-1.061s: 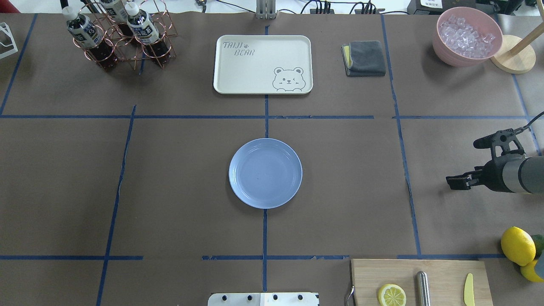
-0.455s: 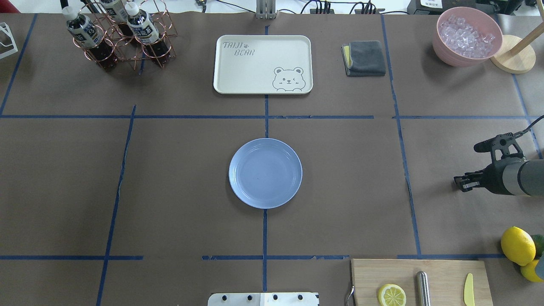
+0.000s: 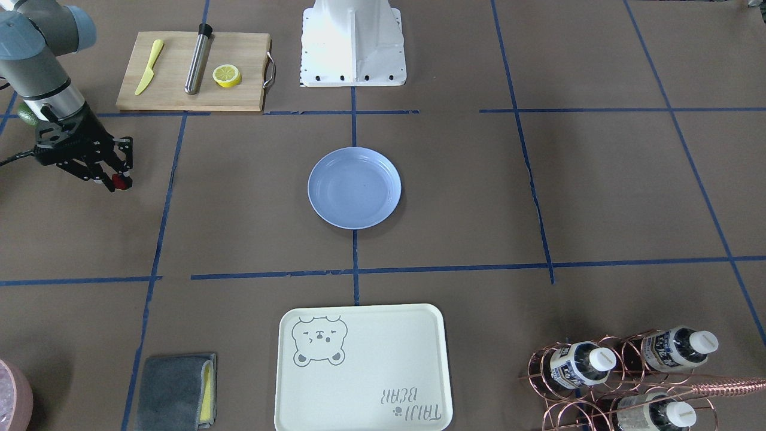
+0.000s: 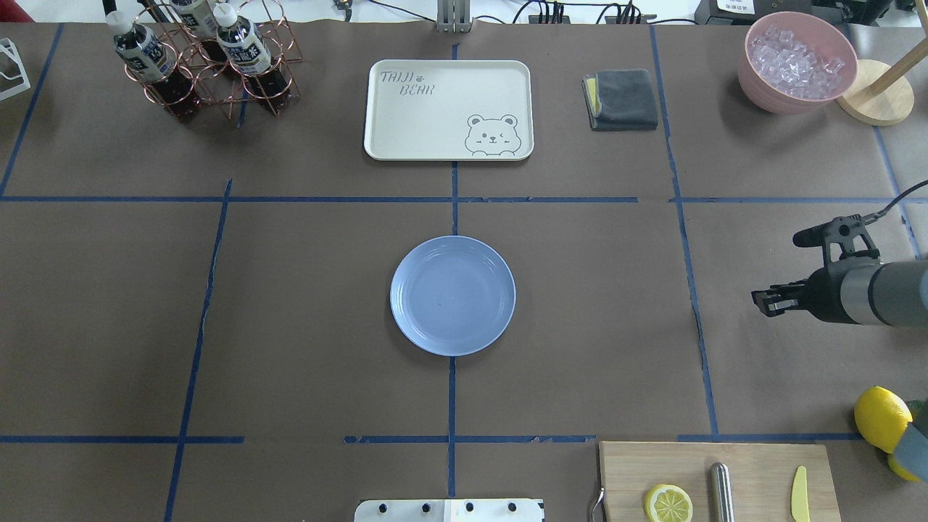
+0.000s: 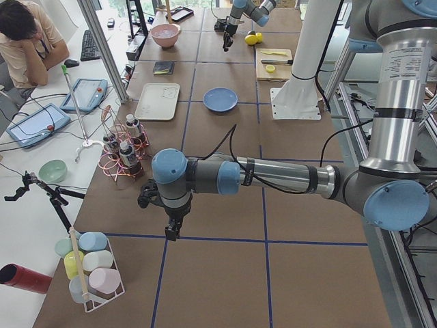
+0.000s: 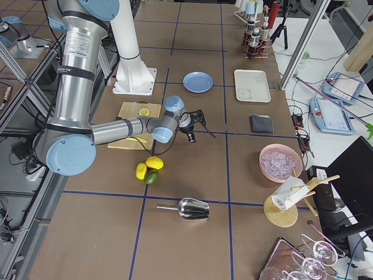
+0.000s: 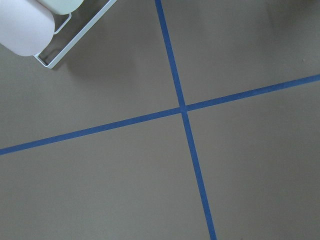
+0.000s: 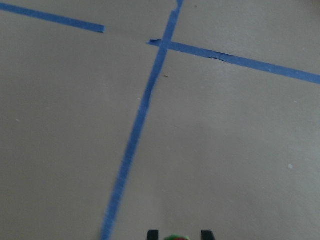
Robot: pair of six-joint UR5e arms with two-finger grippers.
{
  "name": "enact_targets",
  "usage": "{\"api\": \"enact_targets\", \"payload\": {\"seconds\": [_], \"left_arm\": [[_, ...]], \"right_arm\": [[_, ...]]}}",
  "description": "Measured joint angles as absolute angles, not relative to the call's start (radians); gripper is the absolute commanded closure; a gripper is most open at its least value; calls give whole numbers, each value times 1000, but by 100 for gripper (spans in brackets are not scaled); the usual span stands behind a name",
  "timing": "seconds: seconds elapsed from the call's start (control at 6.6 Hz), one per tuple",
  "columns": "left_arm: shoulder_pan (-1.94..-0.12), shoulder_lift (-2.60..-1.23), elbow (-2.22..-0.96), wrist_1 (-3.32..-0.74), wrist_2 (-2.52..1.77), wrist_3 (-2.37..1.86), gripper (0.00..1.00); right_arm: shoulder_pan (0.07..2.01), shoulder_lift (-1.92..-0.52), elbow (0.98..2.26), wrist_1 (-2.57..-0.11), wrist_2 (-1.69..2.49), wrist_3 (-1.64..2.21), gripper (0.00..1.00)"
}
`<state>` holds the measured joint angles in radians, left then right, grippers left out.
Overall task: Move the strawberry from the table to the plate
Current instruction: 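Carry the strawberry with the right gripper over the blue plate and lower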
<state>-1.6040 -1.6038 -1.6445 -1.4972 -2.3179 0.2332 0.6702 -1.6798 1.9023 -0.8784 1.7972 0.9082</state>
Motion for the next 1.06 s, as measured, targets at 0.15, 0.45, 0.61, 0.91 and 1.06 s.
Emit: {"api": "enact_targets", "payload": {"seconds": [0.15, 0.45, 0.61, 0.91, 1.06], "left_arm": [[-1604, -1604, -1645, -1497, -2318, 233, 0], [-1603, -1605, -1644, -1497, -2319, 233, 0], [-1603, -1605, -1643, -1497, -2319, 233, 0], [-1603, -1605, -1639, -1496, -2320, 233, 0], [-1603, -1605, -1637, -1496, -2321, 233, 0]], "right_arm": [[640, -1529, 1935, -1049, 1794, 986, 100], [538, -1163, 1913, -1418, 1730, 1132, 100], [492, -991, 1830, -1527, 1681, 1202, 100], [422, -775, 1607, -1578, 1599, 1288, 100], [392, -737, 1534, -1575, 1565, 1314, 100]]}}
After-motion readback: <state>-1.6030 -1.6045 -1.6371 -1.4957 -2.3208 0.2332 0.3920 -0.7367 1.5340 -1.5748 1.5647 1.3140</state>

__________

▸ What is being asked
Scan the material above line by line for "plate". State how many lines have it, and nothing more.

▸ Solution for this task
2